▶ [Task instructions]
Wherever the word "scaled" occurs in the listing below, copy that whole line.

▶ [Input]
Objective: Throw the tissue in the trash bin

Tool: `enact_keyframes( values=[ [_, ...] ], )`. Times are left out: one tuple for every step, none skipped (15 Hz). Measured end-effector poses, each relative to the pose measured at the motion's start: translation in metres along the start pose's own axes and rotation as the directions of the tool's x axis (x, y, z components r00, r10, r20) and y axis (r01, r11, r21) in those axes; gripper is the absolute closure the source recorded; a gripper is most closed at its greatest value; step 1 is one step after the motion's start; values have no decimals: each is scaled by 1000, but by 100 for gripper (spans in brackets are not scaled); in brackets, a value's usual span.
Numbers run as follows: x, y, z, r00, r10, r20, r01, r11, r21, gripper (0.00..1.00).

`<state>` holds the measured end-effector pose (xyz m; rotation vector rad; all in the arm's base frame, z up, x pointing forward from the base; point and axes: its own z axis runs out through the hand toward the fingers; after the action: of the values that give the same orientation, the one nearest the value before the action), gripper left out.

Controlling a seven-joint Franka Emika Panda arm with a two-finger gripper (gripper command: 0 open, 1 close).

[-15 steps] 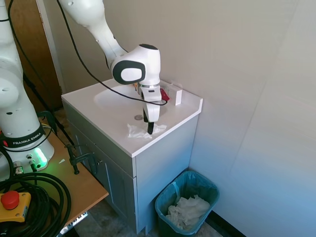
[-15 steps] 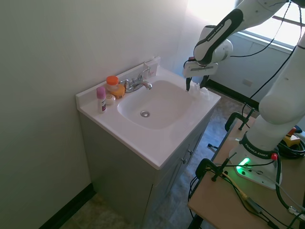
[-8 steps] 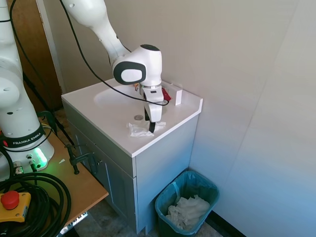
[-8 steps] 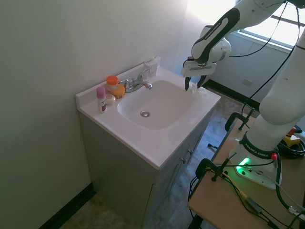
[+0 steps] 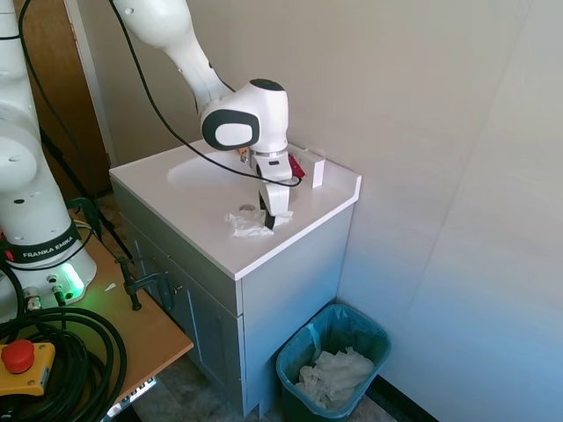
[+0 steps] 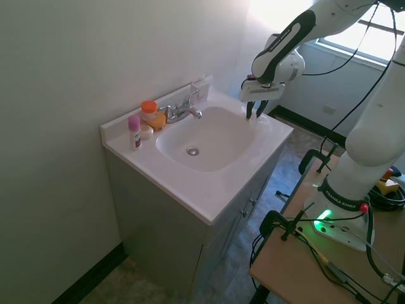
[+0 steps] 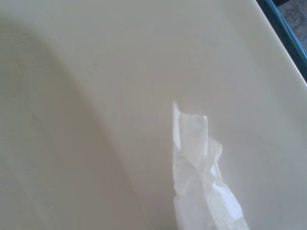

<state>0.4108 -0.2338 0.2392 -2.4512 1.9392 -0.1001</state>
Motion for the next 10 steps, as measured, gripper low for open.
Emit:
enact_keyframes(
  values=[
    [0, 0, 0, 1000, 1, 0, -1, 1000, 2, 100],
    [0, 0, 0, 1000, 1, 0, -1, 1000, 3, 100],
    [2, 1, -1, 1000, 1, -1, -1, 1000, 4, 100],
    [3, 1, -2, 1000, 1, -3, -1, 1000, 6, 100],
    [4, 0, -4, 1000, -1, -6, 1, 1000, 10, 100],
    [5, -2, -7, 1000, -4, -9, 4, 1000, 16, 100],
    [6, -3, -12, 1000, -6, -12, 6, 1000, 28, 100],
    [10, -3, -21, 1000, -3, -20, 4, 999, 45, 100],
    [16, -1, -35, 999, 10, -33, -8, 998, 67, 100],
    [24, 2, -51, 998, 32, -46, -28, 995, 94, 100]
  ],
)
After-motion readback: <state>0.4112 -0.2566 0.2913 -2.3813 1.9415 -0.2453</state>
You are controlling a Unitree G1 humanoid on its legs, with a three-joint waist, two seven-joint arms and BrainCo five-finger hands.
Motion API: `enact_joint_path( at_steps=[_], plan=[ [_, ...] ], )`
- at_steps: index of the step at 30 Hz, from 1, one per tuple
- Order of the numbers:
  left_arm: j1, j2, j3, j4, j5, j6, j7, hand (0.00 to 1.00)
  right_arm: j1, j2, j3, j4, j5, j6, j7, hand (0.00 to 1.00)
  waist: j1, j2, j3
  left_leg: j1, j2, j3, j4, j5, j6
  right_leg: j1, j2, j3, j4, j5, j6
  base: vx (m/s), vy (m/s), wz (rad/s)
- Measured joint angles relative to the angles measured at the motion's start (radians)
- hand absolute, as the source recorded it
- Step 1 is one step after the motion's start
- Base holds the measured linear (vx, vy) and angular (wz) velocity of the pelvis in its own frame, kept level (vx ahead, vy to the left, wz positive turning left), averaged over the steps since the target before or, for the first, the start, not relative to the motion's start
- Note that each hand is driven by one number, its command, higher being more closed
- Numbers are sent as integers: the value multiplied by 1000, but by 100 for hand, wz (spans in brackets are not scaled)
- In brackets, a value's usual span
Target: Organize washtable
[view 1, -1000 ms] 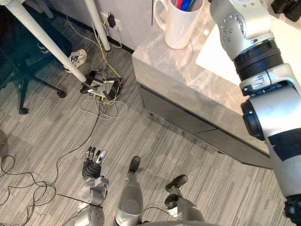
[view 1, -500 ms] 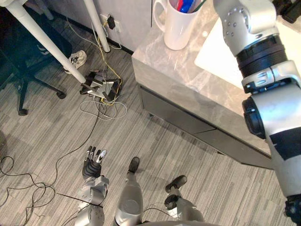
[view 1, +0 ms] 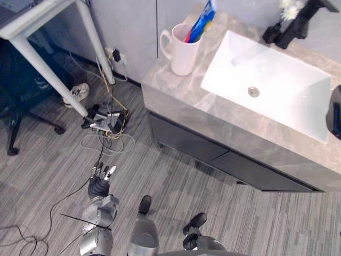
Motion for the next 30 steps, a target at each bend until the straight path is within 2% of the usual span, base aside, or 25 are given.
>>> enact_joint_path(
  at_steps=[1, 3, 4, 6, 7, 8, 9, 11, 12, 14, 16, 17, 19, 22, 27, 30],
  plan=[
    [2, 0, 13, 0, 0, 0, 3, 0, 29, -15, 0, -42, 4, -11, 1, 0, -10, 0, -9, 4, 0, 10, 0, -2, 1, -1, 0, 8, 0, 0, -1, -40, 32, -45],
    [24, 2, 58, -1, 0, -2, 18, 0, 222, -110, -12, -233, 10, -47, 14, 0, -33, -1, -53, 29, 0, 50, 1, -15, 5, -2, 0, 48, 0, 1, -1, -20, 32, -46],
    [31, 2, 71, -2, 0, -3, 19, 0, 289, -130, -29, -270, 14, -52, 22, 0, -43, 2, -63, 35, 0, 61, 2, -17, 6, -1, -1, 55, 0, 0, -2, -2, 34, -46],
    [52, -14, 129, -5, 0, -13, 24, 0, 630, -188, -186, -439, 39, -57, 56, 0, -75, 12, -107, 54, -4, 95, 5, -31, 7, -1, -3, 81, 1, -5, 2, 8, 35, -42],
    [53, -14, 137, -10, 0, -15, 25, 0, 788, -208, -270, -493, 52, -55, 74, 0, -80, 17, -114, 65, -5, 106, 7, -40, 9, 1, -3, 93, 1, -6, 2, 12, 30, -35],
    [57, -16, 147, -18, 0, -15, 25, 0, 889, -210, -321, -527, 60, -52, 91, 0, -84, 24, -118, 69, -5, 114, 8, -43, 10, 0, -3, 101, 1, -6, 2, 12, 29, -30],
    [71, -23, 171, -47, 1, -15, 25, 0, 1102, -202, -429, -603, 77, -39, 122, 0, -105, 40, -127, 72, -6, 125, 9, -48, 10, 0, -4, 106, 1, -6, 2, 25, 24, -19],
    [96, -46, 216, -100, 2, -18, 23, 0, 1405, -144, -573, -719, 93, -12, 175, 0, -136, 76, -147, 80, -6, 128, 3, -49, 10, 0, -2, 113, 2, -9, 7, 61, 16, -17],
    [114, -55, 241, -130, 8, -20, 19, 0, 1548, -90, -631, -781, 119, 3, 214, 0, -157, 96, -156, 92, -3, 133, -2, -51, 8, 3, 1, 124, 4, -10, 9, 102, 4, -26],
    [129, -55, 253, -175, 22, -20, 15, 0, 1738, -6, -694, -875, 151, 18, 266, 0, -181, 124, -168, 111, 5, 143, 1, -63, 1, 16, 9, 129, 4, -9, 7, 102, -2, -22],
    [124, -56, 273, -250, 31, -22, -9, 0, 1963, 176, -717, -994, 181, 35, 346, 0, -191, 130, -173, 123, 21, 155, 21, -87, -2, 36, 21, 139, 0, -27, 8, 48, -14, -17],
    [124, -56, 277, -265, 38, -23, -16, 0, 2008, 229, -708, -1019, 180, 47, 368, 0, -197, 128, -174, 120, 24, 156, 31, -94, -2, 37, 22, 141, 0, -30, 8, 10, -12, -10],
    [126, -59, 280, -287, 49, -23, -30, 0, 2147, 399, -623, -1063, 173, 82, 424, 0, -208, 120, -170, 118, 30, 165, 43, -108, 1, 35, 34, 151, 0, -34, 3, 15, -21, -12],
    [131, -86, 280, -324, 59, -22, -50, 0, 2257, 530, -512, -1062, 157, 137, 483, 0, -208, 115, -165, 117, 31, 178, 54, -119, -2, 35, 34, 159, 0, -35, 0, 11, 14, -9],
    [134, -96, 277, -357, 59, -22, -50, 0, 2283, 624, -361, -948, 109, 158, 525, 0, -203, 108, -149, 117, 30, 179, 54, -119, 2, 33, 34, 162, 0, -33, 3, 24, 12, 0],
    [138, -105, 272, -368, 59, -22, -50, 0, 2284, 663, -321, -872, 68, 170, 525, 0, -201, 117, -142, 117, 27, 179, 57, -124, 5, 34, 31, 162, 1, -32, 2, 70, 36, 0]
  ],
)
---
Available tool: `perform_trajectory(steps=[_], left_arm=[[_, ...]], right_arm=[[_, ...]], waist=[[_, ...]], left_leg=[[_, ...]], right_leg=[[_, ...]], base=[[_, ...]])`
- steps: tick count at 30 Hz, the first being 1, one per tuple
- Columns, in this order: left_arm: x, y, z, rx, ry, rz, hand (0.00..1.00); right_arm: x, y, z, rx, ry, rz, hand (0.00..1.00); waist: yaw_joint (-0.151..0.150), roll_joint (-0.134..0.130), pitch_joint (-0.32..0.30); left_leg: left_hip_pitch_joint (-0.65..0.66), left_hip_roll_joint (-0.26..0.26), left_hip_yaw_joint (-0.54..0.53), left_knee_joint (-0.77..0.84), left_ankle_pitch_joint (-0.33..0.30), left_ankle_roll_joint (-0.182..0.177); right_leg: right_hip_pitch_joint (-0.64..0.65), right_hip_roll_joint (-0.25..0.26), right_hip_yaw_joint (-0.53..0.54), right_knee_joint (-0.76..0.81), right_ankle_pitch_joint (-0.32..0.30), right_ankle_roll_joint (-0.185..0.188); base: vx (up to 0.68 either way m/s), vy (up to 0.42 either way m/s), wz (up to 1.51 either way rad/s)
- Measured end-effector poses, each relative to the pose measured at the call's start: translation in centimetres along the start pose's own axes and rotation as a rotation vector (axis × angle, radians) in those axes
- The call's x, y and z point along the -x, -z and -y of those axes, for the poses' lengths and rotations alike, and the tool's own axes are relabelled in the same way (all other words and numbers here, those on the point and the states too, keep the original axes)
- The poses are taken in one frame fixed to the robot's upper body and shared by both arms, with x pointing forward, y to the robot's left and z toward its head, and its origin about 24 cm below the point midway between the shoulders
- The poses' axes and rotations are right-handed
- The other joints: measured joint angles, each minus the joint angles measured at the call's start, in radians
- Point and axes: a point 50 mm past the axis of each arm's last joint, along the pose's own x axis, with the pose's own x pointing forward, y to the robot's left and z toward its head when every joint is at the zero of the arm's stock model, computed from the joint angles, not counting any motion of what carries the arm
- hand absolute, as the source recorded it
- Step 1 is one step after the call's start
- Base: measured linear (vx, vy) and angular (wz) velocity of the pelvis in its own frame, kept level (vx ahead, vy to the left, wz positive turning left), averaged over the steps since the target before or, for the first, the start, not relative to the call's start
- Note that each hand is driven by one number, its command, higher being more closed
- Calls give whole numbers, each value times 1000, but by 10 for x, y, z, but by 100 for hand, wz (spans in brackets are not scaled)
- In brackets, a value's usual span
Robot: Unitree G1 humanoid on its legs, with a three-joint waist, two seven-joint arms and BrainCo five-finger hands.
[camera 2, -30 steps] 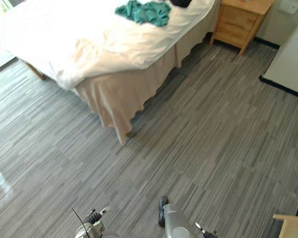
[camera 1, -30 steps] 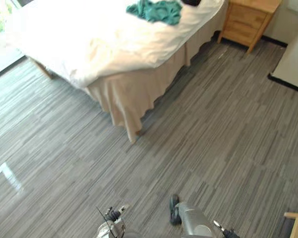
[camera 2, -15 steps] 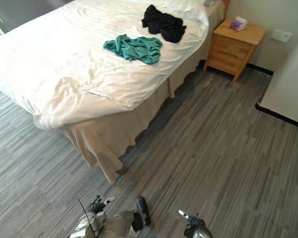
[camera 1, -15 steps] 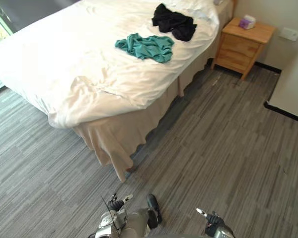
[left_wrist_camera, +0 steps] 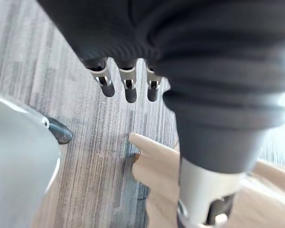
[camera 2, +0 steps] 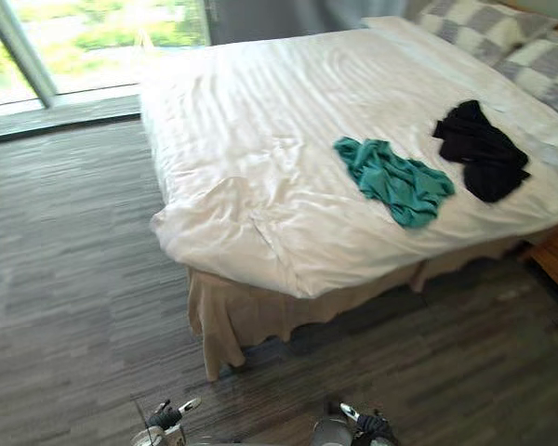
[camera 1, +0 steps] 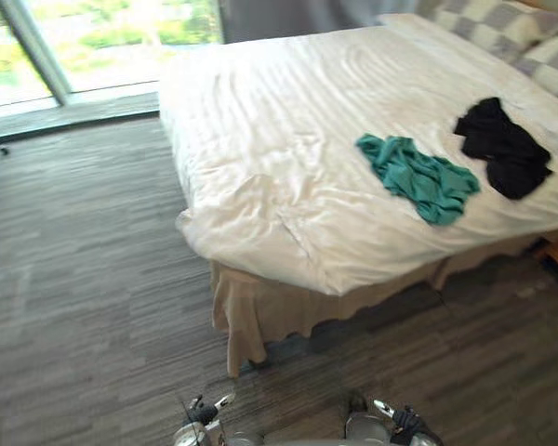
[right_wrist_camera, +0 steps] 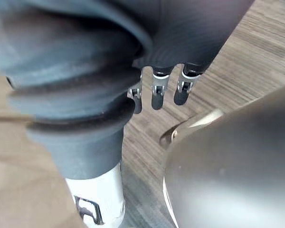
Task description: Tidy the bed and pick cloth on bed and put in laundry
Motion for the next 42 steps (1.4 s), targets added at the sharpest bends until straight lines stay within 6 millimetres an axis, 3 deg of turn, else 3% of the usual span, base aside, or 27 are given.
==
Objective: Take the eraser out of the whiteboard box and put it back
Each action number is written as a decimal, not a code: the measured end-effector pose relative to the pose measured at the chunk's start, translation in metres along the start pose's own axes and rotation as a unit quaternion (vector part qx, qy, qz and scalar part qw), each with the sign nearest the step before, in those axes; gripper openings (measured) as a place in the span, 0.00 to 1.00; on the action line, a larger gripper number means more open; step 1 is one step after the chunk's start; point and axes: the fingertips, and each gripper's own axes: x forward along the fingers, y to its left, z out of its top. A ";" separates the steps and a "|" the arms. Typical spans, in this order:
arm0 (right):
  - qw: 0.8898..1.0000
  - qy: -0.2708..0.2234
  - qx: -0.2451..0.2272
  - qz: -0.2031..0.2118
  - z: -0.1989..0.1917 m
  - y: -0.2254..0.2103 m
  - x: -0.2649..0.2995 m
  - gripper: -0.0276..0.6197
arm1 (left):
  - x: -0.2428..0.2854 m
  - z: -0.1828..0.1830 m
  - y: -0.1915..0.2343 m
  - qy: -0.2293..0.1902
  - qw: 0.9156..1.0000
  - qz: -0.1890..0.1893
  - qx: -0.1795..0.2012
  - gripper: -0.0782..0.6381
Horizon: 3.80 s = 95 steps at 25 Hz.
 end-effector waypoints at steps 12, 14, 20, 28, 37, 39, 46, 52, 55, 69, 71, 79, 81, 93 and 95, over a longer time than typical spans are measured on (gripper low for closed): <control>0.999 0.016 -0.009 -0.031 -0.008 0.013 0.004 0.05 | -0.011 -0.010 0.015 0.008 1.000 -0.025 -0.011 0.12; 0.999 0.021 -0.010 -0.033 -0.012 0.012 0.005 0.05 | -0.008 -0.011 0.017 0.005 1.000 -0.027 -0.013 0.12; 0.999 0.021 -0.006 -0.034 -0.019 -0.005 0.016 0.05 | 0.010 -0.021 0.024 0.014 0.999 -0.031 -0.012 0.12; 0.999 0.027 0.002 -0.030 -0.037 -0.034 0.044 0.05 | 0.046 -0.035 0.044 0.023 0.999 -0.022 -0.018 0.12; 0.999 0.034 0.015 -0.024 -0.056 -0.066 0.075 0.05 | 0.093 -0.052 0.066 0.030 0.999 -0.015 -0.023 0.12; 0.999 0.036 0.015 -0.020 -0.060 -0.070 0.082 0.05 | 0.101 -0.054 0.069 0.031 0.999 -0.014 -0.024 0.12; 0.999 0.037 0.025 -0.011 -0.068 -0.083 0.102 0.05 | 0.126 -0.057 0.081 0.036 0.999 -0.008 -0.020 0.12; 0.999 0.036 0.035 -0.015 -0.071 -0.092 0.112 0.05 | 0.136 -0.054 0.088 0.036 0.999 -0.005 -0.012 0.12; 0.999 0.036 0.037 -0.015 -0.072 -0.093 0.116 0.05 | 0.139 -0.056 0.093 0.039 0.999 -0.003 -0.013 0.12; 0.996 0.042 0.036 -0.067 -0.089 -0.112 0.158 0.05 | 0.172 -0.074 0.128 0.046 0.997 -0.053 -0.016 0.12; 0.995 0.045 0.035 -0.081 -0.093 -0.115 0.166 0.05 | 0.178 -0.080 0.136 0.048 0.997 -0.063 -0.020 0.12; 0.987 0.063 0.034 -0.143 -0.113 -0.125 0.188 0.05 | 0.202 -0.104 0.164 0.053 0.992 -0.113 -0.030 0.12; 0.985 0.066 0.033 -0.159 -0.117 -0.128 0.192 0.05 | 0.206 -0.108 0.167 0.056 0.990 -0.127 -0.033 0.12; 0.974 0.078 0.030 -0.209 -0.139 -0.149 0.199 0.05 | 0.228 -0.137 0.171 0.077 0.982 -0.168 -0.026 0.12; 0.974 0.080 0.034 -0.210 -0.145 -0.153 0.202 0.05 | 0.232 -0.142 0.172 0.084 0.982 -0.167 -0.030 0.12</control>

▶ [Result of the task]
Tool: `enact_keyframes( values=[ [_, ...] ], )`. Times are left out: one tuple for every step, none skipped (15 Hz). Measured end-effector poses, each relative to the pose measured at the motion's start: translation in metres along the start pose's own axes and rotation as the directions of the tool's x axis (x, y, z components r00, r10, r20) and y axis (r01, r11, r21) in those axes; gripper is the absolute closure the source recorded; a gripper is most closed at its greatest value; step 1 is one step after the motion's start; values have no decimals: each is scaled by 1000, but by 100 for gripper (spans in brackets are not scaled); in brackets, a value's usual span.
- Numbers are sent as integers: the value multiplied by 1000, but by 100 for hand, wz (spans in brackets are not scaled)
- Calls give whole numbers, each value times 1000, but by 10 for x, y, z, but by 100 for hand, wz (spans in brackets are not scaled)

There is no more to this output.